Imagine you’re President Obama—just for a moment. You’re about to be authorized to spend over $800 billion to stimulate the economy, and you’ve promised to make sure that everybody knows how the money is being spent as it happens.
How do you do that?
This is a time, after all, when people already have trouble keeping track of their loose change, email passwords, and Facebook “friends.” What’s the best way to make sure everybody knows how $800 billion is working its way through the economy?
To address this challenge, Obama (the real one)has announced that he’ll put updated details of stimulus spending on a website – an unprecedented display of openness, which he also hopes will “root out waste, inefficiency, and unnecessary spending in our government.”
But will a website be enough? According to Gary Metcalf, an Organizational Systems faculty member at Saybrook who teaches classes at the Federal Executive Institute, “pure transparency,” what Obama is suggesting, may cause almost as many problems as it solves.
“The difficulty will be that apparently simple information, like the raw data on a website, will get interpreted in many, many different ways,” Metcalf says. “Without understanding how the money impacts different sectors of the economy, and how these sectors impact the economy as a whole, the numbers themselves don’t necessarily make sense.”
When it comes to stimulating the economy, after all, spending money on the auto industry has a different impact from the financial industry, which is different from the steel industry. Many of us know that … kind of … but most of us couldn’t explain it.
Pure transparency, Metcalf says, will therefore give the public all the information there is without helping to decipher it. That means “open” government, yes, but not necessarily “useful” government.
At the same time, attempting to provide too much context for the raw information means opening up an ideological can of worms: the same economic data will get interpreted very differently by liberals and conservatives, and they may accuse the Obama administration of trying to “spin” it.

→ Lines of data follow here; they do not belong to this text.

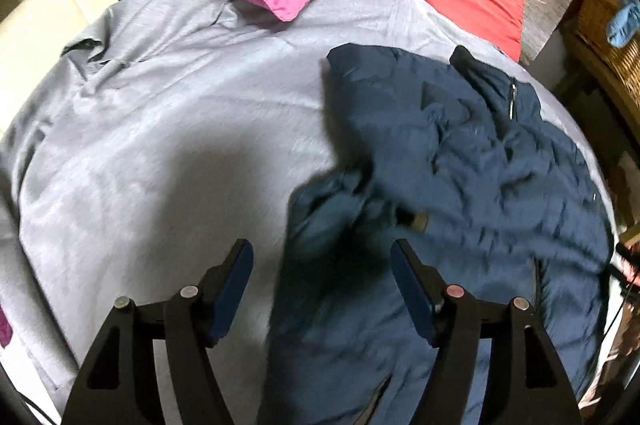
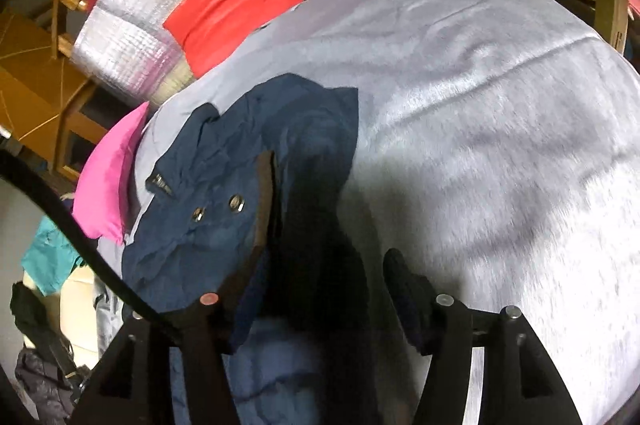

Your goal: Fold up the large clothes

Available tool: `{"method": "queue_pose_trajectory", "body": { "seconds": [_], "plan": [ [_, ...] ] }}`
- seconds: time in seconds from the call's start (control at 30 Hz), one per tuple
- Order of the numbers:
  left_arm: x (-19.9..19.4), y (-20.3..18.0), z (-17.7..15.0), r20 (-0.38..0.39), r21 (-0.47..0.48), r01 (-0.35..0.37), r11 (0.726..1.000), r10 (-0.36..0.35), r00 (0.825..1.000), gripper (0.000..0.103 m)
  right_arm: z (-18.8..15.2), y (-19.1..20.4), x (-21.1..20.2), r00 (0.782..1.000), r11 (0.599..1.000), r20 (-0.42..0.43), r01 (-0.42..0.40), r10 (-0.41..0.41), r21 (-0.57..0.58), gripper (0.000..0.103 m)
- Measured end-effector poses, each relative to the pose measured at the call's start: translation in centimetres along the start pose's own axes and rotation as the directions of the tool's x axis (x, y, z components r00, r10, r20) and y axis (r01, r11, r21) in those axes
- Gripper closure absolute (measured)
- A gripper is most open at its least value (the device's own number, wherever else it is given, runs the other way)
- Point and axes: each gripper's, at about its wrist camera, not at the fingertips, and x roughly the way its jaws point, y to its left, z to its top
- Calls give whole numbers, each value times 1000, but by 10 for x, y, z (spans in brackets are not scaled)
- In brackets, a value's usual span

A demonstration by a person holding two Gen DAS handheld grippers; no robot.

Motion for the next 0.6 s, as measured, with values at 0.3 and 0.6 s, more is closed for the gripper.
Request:
{"method": "queue_pose_trajectory", "body": {
  "seconds": [0.3, 0.6],
  "plan": [
    [-36, 14, -59, 30, 25, 22, 999, -23, 999, 31, -50, -2, -44, 998, 995, 35, -57, 60, -82, 40],
    [-49, 27, -116, -16, 51, 34, 998, -34, 999, 31, -105, -10, -94, 986, 976, 55, -143, 154, -166, 35]
  ]
}}
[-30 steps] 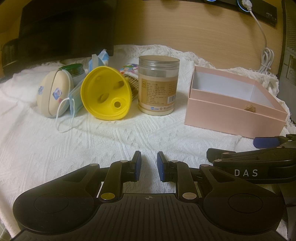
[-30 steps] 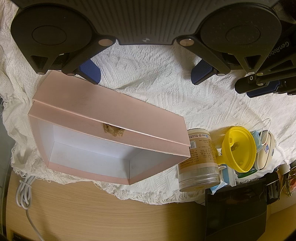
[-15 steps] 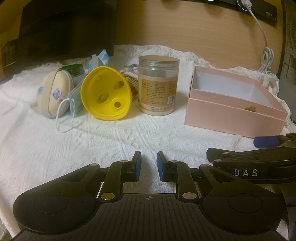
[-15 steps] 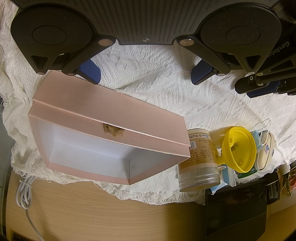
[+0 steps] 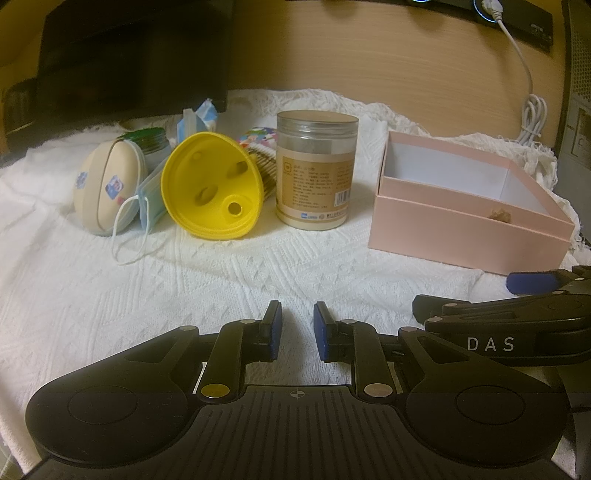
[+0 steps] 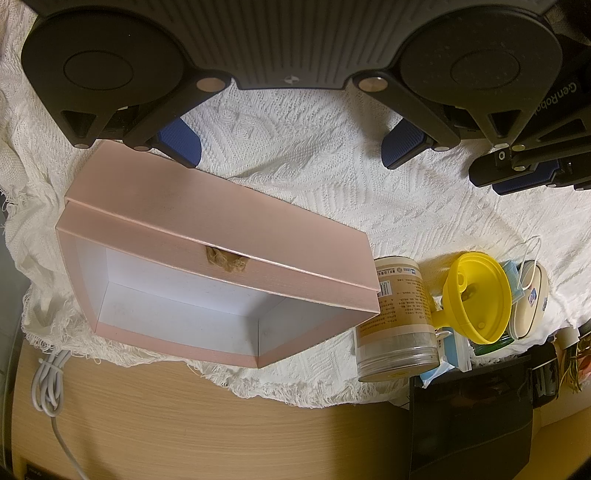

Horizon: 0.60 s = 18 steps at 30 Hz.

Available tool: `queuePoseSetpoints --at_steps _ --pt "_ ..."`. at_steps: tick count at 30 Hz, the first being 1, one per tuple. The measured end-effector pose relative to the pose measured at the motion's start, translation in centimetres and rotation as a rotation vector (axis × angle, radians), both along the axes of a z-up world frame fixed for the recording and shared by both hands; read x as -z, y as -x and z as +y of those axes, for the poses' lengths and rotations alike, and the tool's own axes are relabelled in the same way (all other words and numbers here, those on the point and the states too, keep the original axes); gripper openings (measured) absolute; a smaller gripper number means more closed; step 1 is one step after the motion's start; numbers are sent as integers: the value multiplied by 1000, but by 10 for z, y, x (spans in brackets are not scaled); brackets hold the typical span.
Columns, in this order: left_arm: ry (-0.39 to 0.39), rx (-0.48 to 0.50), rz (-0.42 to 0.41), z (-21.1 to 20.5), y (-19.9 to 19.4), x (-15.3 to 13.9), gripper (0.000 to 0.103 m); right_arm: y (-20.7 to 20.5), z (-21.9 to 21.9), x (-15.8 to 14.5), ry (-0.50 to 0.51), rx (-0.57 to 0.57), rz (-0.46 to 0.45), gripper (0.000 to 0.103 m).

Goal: Organize soft objects

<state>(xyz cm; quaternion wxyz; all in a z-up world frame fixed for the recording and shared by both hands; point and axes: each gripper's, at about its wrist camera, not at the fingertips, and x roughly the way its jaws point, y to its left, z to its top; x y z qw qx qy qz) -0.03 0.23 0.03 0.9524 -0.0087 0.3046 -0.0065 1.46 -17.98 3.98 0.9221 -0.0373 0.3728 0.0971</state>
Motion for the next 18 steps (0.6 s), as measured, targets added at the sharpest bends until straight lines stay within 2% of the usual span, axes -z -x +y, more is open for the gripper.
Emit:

“One side sees money to individuals and government agencies as inherently waste. Only businesses and wealthy people create jobs. The other sees money to those who have it as just encouraging more greed, and ignoring those who need it, etc. and etc.,” Metcalf says. “The real problem now is that no one seems to have a clear idea about what will stimulate the economy again. And until people have confidence to start spending money again, companies will continue laying off workers.”
Metcalf’s suggestion … if HE were Obama … would be to provide the raw data on a website, and include with it some basic assertions, not of effect (what it will do) but of intent (what it is intended to accomplish). The administration could still be accused of being wrong—or wrongheaded—but it likely won’t be accused of being inaccurate.
“Effective transparency, I think, will require interpretation without political spin: ‘Here’s where the money went, and here’s why, and here’s what we hope it will accomplish,’” Metcalf said. “And, if you want to get really messy, ‘… here’s who is responsible for this effort.’” Be honest, and keep it basic.
It’s not perfect – but then, that’s politics.